Denim History – Origin of Denim
Denim is a type of cotton twill textile, in which the weft passes under two or more warp threads. Warp threads of denim fabric are dyed in indigo while weft threads remain plain white. That is why denim is blue on the one side and white on the other. When used for jeans, denim is turned blue on the outside and because of the way it is made it fades in a characteristic way.
Word “denim” comes from fabric “serge de Nimes” made in France city of Nimes from where it originates. It has been used in America since the late 18th century, colored blue with indigo dye to make blue “jeans”, a type of cotton pants. Jeans come from “Genes” – a name given by French to Genoa and the people from Genoa where the cotton trousers were made. In the 1800s, in the time of the Gold Rush, American gold miners needed clothes that were strong, lasted longer and did not tear easily. Levi Strauss, a businessman, and Jacob Davis, a tailor, supplied miners with denim pants that were made from durable material and reinforced with rivets at the places where pants tended to tear which prolonged life of pants. This marked the beginning of the legend of jeans and brand Levi Strauss is still hugely successful today.
Denim was first used for clothes worn by workers because of its high durability. Then it became widely popular in the 1930s when Hollywood started making cowboy movies in which actors wore jeans. With the beginning of the World War 2, production of the jeans drops but world meet denim when American soldiers started wearing them when they were on the leave. When the war ended, other companies that made denim started appearing like Wrangler and Lee.
Young people started wearing denim in the 1950s a mean of rebellion. This fashion was also inspired by Hollywood with by Marlon Brando with his 1953 film “The Wild One” as well James Dean’s movie “Rebel Without a Cause” from 1955. Some public places like schools and theaters banned jeans because of what they symbolized. Denim crossed from counterculture to fashion in the 1960s and 1970s when manufacturers started to make different styles of jeans.
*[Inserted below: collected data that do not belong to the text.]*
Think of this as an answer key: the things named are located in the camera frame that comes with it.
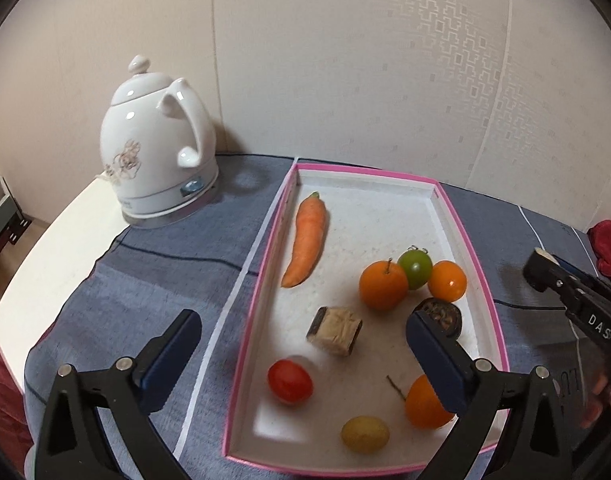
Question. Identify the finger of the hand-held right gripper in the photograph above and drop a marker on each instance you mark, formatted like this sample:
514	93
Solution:
578	271
540	270

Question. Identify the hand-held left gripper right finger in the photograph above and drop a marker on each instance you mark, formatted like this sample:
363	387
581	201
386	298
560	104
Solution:
433	360

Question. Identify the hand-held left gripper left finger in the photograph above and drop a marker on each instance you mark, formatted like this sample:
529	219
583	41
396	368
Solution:
173	355

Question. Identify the dark brown patterned fruit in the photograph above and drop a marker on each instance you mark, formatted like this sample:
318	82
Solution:
443	317

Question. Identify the stemless orange mandarin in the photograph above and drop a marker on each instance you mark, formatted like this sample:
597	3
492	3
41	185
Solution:
448	282

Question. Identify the orange mandarin with stem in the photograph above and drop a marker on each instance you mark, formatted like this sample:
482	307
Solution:
383	286

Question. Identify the green tomato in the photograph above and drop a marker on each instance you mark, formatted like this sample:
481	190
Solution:
416	267

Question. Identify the small yellow round fruit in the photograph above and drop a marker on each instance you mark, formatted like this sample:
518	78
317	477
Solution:
364	433

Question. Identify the red tomato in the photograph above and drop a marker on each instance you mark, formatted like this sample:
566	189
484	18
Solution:
290	381

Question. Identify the pink rimmed white tray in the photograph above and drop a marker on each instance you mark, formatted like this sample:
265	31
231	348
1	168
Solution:
375	210

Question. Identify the orange carrot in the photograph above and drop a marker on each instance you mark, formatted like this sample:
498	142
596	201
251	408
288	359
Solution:
308	240

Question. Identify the red towel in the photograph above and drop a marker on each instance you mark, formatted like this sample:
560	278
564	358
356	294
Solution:
610	252

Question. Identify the grey printed tablecloth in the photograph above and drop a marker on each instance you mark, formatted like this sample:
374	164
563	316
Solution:
150	280

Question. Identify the silver kettle base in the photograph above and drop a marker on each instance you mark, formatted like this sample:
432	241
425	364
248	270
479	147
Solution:
185	205

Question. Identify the white ceramic electric kettle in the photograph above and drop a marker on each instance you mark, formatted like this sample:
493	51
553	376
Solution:
145	135

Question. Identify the small cabinet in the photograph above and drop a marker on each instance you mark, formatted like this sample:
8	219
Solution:
0	210

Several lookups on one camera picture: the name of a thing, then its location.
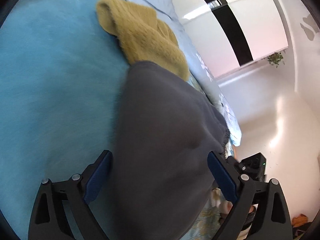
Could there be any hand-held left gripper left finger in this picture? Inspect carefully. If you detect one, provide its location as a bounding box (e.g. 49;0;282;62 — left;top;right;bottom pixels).
28;150;113;240

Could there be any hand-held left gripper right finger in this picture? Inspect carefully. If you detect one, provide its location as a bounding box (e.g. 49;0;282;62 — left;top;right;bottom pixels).
207;151;293;240

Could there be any grey wall sticker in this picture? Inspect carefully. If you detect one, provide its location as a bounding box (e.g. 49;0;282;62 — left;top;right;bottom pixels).
300;14;320;40

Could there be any dark grey hoodie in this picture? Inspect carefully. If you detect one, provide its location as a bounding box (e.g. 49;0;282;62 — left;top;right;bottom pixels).
107;60;229;240

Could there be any white and black wardrobe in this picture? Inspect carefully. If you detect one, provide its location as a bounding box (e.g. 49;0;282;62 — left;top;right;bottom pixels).
169;0;289;79

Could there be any orange cloth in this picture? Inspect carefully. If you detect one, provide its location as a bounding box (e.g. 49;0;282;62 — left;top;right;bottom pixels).
292;214;309;227

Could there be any teal floral bed blanket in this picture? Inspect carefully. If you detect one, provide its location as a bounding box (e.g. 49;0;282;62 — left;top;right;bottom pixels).
0;0;235;240

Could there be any green potted plant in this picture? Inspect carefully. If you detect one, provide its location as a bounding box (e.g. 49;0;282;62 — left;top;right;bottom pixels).
267;51;285;68

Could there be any mustard yellow knit sweater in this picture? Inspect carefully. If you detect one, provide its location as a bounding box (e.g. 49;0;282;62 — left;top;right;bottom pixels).
96;0;190;82

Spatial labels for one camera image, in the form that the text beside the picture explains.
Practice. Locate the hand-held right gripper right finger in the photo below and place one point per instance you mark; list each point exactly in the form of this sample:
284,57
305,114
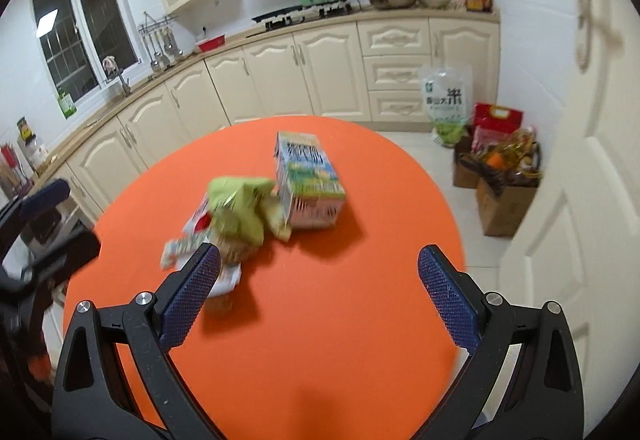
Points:
447,300

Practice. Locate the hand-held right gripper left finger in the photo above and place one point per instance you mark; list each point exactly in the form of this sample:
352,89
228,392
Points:
192,290

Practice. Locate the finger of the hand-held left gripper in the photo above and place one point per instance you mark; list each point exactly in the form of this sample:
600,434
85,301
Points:
70,252
45,197

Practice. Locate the white red snack wrapper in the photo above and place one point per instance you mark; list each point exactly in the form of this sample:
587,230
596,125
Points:
227,277

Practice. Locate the lime green snack packet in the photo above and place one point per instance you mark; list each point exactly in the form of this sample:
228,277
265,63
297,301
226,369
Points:
240,210

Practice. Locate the blue white drink carton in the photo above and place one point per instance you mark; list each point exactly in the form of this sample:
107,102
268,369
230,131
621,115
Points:
307,180

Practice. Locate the red chopsticks holder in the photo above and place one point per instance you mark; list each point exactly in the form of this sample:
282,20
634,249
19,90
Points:
11,170

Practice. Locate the clear storage jar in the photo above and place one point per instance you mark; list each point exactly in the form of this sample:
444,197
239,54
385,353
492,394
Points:
36,152

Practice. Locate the green glass bottle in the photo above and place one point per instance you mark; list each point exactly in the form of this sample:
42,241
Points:
66,105

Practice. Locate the small cardboard box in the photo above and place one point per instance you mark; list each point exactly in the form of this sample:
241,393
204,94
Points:
464,172

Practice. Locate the round orange table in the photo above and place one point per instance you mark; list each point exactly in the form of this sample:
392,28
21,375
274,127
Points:
320,320

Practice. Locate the steel faucet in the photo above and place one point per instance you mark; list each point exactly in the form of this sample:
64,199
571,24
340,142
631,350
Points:
122,82

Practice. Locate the pink cloth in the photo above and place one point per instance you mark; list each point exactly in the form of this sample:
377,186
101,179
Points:
110,65

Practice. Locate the white panel door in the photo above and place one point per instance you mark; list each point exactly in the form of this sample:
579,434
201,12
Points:
590,195

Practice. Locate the kitchen window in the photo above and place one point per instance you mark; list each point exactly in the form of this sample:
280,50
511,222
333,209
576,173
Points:
85,25

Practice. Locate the utensil rack with ladles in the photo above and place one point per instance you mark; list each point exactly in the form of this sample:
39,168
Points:
161,45

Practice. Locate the clear white rice bag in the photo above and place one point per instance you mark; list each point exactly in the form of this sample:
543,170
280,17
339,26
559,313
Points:
447,100

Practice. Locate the red plastic basin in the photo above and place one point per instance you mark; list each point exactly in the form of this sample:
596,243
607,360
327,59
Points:
210,43

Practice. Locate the shallow metal dish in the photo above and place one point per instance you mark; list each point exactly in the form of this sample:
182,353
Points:
434,3

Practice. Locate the gas stove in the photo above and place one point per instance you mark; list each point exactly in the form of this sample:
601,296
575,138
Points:
305,15

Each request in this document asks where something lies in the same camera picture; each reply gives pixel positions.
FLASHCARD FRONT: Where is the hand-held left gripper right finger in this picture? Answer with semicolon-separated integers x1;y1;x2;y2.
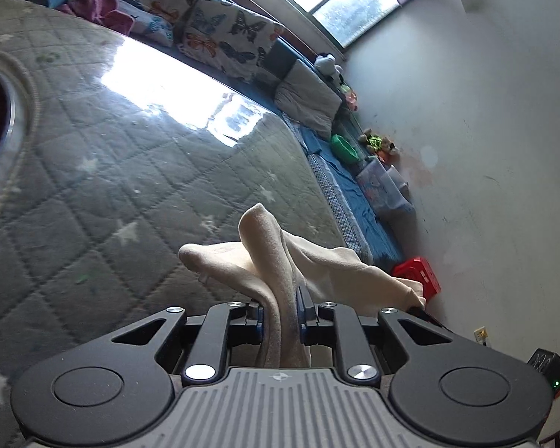
296;286;453;386

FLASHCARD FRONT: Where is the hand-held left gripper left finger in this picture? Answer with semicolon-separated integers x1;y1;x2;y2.
107;302;266;381

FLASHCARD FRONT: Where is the cream long sleeve shirt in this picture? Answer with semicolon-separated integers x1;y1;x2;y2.
178;203;426;369

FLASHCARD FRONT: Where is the red plastic stool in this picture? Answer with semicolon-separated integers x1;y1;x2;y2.
392;256;442;309

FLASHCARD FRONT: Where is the blue patterned sofa cover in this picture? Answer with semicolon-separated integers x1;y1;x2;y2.
280;112;404;267

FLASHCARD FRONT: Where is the clear plastic storage box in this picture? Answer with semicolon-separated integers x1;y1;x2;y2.
356;156;416;218

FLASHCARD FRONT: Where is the green plastic bowl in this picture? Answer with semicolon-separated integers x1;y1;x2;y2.
330;134;361;164

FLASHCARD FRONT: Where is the brown plush toy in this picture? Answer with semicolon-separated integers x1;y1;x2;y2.
358;130;399;163

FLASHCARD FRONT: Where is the grey cushion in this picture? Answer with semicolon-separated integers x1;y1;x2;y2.
274;59;342;138

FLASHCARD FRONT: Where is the pink green plush toy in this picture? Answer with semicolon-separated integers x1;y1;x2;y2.
338;83;359;112

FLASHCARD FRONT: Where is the black box with green light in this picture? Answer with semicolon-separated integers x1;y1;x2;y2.
527;348;560;399

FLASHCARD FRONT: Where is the panda plush toy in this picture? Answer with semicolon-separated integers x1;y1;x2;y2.
314;53;345;85

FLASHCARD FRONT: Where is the window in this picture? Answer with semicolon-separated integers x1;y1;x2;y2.
172;0;425;50

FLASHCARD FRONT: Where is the pink cloth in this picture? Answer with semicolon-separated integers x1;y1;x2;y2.
56;0;136;35

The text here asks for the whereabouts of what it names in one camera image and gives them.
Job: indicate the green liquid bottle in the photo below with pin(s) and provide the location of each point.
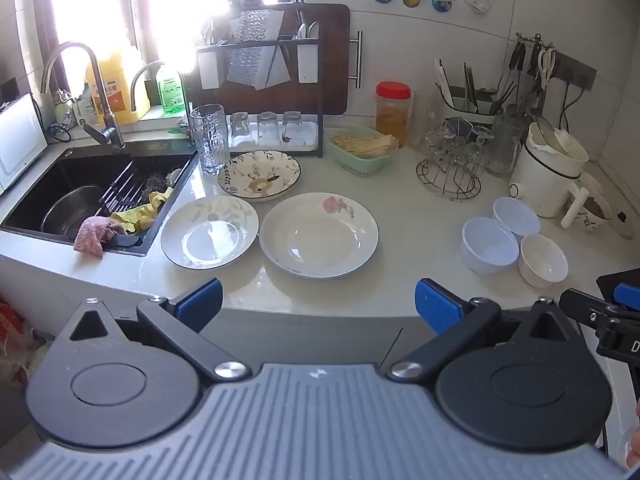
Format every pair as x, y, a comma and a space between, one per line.
172, 95

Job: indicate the black induction cooktop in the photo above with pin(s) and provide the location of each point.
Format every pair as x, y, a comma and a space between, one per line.
617, 276

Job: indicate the purple glass cup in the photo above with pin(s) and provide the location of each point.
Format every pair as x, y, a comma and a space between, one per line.
459, 127

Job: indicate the red lid plastic jar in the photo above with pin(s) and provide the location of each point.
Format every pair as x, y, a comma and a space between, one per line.
392, 120

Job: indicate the patterned bowl with brown food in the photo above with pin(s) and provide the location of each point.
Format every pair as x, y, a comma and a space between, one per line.
592, 210

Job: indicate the steel spoons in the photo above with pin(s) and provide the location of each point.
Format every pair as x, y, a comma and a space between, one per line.
310, 30

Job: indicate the white green chopstick holder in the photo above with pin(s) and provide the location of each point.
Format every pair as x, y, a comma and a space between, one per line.
472, 110

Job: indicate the silver patterned bag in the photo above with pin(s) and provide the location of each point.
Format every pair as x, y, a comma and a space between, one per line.
255, 45

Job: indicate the grey wall power strip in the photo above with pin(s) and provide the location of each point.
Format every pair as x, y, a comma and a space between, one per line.
575, 67

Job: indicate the pale green container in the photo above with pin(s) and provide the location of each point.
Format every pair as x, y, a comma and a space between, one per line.
362, 165

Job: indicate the set of clear glass cups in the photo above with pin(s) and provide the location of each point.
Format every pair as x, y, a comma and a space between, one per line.
480, 135

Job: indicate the small chrome faucet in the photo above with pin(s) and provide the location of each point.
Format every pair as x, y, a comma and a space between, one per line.
136, 85

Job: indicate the pale blue bowl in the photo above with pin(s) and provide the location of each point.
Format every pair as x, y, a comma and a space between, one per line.
517, 215
487, 246

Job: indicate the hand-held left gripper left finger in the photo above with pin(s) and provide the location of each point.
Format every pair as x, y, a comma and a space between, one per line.
200, 300

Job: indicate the black countertop rack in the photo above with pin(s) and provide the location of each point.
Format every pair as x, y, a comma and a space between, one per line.
240, 44

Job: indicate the person's right hand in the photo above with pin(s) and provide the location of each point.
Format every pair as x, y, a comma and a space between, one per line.
634, 452

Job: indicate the small clear drinking glass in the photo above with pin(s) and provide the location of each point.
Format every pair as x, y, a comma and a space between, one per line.
269, 127
292, 126
241, 127

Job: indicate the bright window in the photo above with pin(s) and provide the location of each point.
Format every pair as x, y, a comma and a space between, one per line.
165, 10

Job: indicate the pink flower white plate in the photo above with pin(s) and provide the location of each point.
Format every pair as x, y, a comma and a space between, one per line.
315, 240

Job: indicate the dark wooden cutting board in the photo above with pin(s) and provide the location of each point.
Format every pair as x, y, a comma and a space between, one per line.
332, 60

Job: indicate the white utensil holder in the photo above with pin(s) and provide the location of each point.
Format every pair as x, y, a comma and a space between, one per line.
308, 62
210, 70

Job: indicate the black kitchen sink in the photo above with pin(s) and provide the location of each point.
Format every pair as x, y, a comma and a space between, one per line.
55, 172

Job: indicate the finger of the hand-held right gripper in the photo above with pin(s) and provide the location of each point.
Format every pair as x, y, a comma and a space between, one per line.
582, 305
629, 294

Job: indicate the glass lid black knob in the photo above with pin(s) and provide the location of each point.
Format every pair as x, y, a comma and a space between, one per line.
622, 222

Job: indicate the steel bowl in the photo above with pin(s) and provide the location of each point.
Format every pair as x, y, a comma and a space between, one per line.
70, 210

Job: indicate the dark scouring pad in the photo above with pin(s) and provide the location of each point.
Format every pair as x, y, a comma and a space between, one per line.
157, 182

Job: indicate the white countertop appliance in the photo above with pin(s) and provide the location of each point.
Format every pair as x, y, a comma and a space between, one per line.
17, 140

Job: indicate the yellow cloth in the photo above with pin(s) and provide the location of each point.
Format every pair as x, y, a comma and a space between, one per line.
142, 212

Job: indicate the orange plastic bag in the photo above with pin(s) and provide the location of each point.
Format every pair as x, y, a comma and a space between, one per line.
15, 340

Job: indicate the floral deep plate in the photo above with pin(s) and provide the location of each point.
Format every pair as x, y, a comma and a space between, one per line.
260, 180

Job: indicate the beige dried strips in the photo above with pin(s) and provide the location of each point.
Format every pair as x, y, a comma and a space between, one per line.
365, 145

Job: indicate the tall clear ribbed glass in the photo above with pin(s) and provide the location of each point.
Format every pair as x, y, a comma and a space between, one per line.
210, 145

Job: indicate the green leaf white plate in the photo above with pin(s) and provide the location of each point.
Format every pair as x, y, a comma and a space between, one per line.
210, 240

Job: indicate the tall chrome faucet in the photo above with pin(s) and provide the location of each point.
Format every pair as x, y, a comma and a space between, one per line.
102, 95

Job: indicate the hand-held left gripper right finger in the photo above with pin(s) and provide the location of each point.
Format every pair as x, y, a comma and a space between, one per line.
439, 306

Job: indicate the grey draining tray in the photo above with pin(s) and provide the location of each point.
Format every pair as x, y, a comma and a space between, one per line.
311, 136

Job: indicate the pink cloth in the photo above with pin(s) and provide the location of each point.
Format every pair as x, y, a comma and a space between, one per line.
92, 235

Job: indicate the cream white bowl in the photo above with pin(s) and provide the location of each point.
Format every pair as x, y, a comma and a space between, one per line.
542, 262

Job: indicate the bundle of brown chopsticks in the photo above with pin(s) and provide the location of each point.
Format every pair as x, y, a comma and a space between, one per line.
470, 87

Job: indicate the white electric cooking pot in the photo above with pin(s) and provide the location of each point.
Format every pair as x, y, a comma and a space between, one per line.
542, 180

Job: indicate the yellow detergent bottle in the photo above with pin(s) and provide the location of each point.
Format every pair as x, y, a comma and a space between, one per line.
120, 95

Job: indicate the black sink drain rack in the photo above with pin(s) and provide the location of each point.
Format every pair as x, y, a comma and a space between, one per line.
122, 187
Original denim was dyed with dye from plant Indigofera tinctoria. Modern denim is dyed with synthetic indigo. Denim is often dyed with indigo and dried many times over to get a stronger color that will not fade quickly. After the denim is made into clothing it as most often washed to make it softer and to reduce or eliminate shrinkage. Denim that is not washed is called dry or raw denim. Denim fades in time and gets a worn out look which is often desired as a fashion detail. Some denim is artificially distressed so a worn-out look can be got even before wearing. Denim that is not made of pure cotton but also has an elastic component (most often elastane) is stretch denim. Beside indigo dyeing, denim can be colored with sulfur dyeing which is used for dyeing of denim in colors other than indigo.